Article
Clustering model of 23 antibodies against G protein-coupled receptors (GPCR) identifies two different subsets of ANCA-associated vasculitis (AAV) with different prognosis
Search Medline for
Authors
Published: | August 31, 2022 |
---|
Outline
Text
Introduction: In vivo signatures of antibodies targeting G protein-coupled receptors (GPCR) have been described as a novel immunological feature in healthy individuals and in different diseases (Cabral-Marques O, et al. Nat Commun. 2018). For instance, decreased antibody concentrations against complement-receptors C5a and C3a and endothelin receptor type A are detected in ANCA-associated vasculitis (AAV) and giant cell arteritis (GCA) and associated with relapse (Klapa S, et al. Ann Rheuma Dis. 2019; Klapa S, et al. Abstract: 20th International Vasculitis and ANCA Workshop. Dublin, April 3rd–6th 2022).
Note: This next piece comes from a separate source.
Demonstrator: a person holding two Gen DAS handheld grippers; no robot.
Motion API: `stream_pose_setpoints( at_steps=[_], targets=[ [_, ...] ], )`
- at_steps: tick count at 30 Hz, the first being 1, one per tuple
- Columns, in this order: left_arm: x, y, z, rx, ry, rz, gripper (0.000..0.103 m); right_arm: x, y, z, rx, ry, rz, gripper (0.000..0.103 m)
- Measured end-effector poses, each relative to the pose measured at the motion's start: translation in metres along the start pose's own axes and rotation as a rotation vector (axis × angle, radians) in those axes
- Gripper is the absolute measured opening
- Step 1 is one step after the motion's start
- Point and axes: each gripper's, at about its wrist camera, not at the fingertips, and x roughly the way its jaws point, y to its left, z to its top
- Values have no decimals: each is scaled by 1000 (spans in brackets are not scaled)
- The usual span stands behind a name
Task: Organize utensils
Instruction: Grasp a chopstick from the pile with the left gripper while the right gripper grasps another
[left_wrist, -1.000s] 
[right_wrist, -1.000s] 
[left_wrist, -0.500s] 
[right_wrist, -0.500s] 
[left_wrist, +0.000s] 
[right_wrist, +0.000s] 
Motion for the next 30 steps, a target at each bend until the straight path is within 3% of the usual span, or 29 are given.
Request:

So far, clustering models of a wide range of antibodies targeting GPCRs have not been determined in AAV.
Methods: To determine circulating antibodies against G-protein coupled receptors (AT1, AT2, ACE-II, ETAR, ETBR, PAR1, a1-A, a2-AD, b1-A, b2-A, M1, M2, M3, M4, M5, N1, N2, CXCR3, CXR1, C3aR, C5aR, CB1, CB2) and analyze their diagnostic and/or prognostic value using a Kmeans clustering-model, sera of patients with AAV [granulomatosis with polyangiitis (GPA), n=59; microscopic polyangiitis (MPA), n=9] were analyzed by ELISA. Clinical data including vasculitis activity and damage scores BVAS V3.0 and VDI, respectively, inflammatory markers (ESR, C-reactive protein), creatinine, diagnostic autoantibodies (PR3-ANCA, MPO-ANCA) and treatment were assessed at the time of serum sampling and during follow-up for 60 months.
Results: Using Kmeans clustering model, we identified two subtypes of patients with AAV mainly defined by the correlation of antibody levels of anti-ETAR/anti-C3aR (cluster 1: r=-0.6844, p=0.0006 vs. cluster 2: r=-0.0991, p=0.5430), anti-AT2R/anti-ETBR (cluster 1: r=0.8047, p<0.0001 vs. cluster 2: r=0.5728, p=0.0001) and anti-M2R/anti-a1-AR (cluster 1: r=0.8554, p<0.0001 vs. cluster 2: r=0.5529, p=0.0002). There were no differences between both clusters according to inflammatory markers or clinical findings at baseline. However, patients of cluster 2 were characterized by an increased risk of major relapse (HR: 6.53, p=0.0372) and need for intensified immunosuppressive therapy (rituximab, cyclophosphamide) during follow-up at 36 and 60 months.
Conclusion: The findings of our study suggest a subsistence of different subtypes of AAV related to the clustering of anti-GPCR antibodies and may help to identify patients with an increased risk of relapse.
Disclosures: The authors declare that Harald Heidecke is CellTrend’s managing director and that Gabriele Riemekasten is an advisor of the company CellTrend and earned an honorarium for her advice.